The Hilbergs settled in Brooklyn, New York, where Raul attended Abraham Lincoln High School and Brooklyn College. He intended to make a career in chemistry but found that it did not suit him, and he left his studies to work in a factory. He served in the United States Army from 1944 to 1946.

As early as 1942, Hilberg, after reading scattered reports of what would later become known as the Nazi genocide, went so far as to call Stephen Samuel Wise and ask him what he planned to do with regard to "the complete annihilation of European Jewry". According to Hilberg, Wise hung up.
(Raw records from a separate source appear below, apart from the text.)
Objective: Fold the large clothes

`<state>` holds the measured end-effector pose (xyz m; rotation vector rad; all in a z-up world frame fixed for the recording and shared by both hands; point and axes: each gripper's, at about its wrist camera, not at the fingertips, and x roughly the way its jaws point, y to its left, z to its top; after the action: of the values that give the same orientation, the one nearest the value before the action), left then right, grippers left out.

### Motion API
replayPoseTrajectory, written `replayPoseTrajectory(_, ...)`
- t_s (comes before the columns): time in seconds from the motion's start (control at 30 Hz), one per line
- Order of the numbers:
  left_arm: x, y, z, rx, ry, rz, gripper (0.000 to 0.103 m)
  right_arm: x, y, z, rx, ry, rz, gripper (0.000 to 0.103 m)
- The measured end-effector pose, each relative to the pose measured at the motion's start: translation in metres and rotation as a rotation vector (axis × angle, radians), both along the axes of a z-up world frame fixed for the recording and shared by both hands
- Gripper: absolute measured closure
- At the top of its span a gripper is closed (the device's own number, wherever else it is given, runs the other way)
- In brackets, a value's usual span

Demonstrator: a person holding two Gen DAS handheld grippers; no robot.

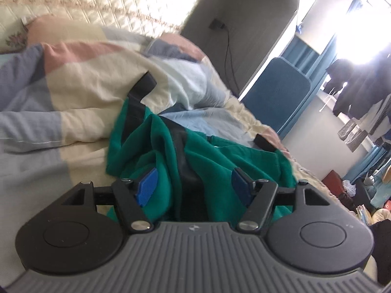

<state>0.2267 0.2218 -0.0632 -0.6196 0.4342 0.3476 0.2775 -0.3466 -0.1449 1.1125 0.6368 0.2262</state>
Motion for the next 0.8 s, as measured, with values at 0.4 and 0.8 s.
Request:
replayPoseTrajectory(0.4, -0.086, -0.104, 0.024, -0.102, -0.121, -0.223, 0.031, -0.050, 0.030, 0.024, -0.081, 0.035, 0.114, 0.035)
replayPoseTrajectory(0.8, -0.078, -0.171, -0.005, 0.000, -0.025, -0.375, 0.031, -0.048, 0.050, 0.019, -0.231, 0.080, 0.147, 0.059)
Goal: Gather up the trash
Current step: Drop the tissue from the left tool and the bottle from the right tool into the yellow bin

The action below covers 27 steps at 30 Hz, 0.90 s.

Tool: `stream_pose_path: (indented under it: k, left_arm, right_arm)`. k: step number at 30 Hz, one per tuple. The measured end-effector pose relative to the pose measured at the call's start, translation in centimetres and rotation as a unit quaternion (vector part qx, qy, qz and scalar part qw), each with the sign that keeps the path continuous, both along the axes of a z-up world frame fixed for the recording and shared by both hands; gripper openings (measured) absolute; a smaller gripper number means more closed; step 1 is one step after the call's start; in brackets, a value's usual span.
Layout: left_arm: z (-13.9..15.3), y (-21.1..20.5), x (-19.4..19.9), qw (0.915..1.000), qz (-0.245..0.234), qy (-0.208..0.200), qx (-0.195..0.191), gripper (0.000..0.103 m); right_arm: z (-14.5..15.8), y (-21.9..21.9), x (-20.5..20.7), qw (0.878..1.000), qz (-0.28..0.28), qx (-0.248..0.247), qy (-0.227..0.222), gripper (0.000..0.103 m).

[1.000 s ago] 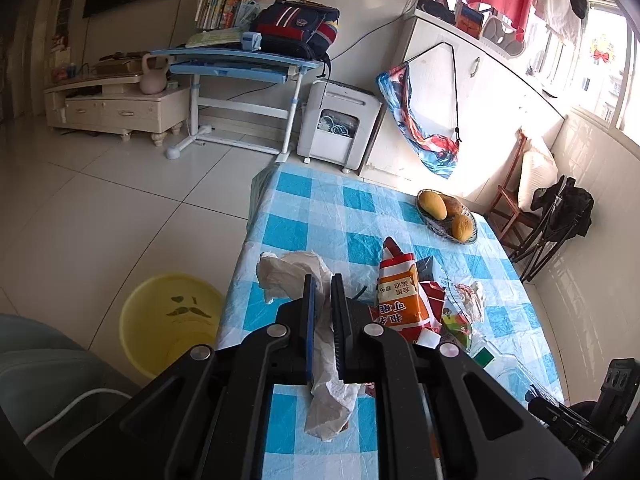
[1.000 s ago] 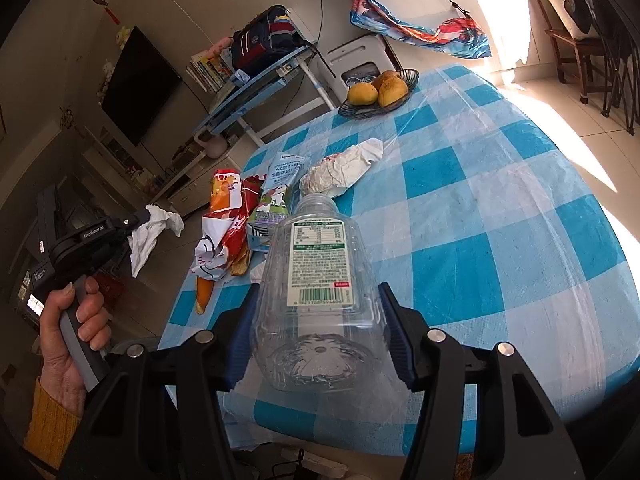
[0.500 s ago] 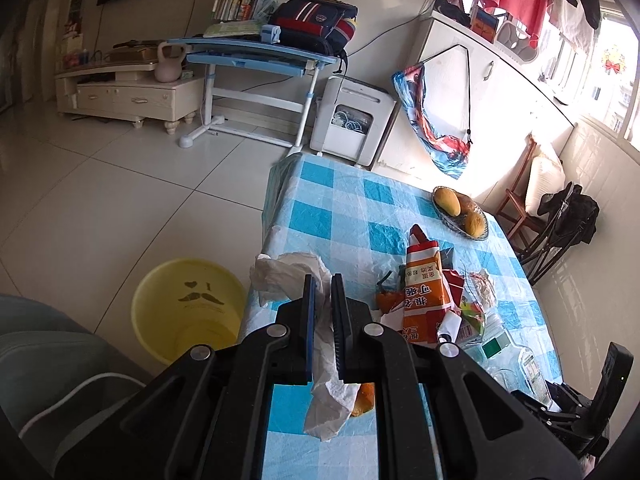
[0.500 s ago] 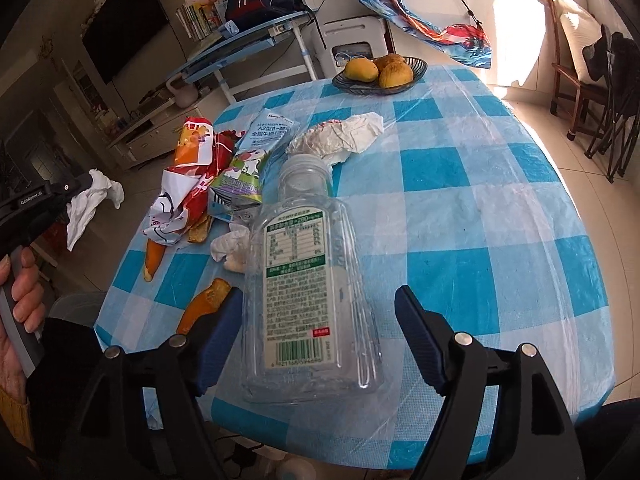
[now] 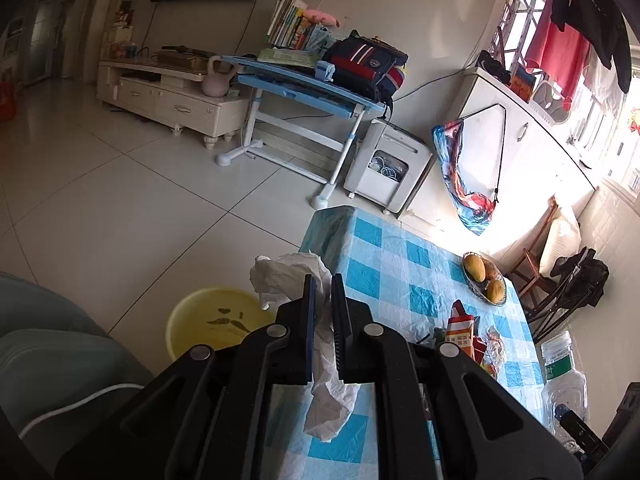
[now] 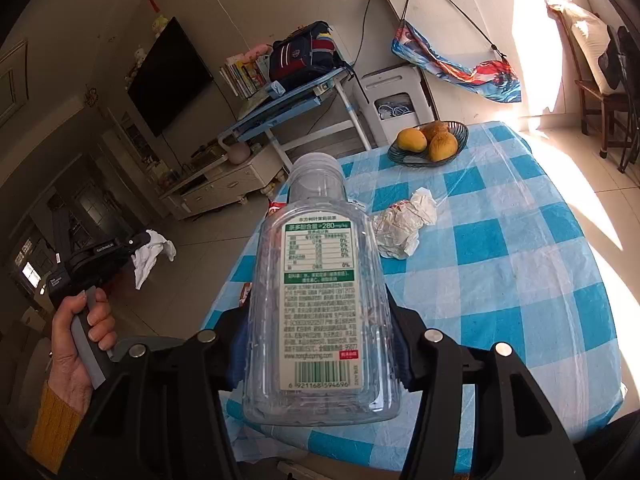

Hilberg served first in the 45th Infantry Division during World War II, but, given his native fluency in German and academic interests, he was soon attached to the War Documentation Department, charged with examining archives throughout Europe. While in Munich, he stumbled upon Hitler's crated private library. This discovery, together with learning that 26 close members of his family had been exterminated, prompted Hilberg's research into the Holocaust, a term which he personally disliked, though in later years he himself used it.

=== Academic career ===
After returning to civilian life, Hilberg chose to study political science, earning his Bachelor of Arts degree at Brooklyn College in 1948. He was deeply impressed by the importance of elites and bureaucracies while attending Hans Rosenberg's lectures on the Prussian civil service.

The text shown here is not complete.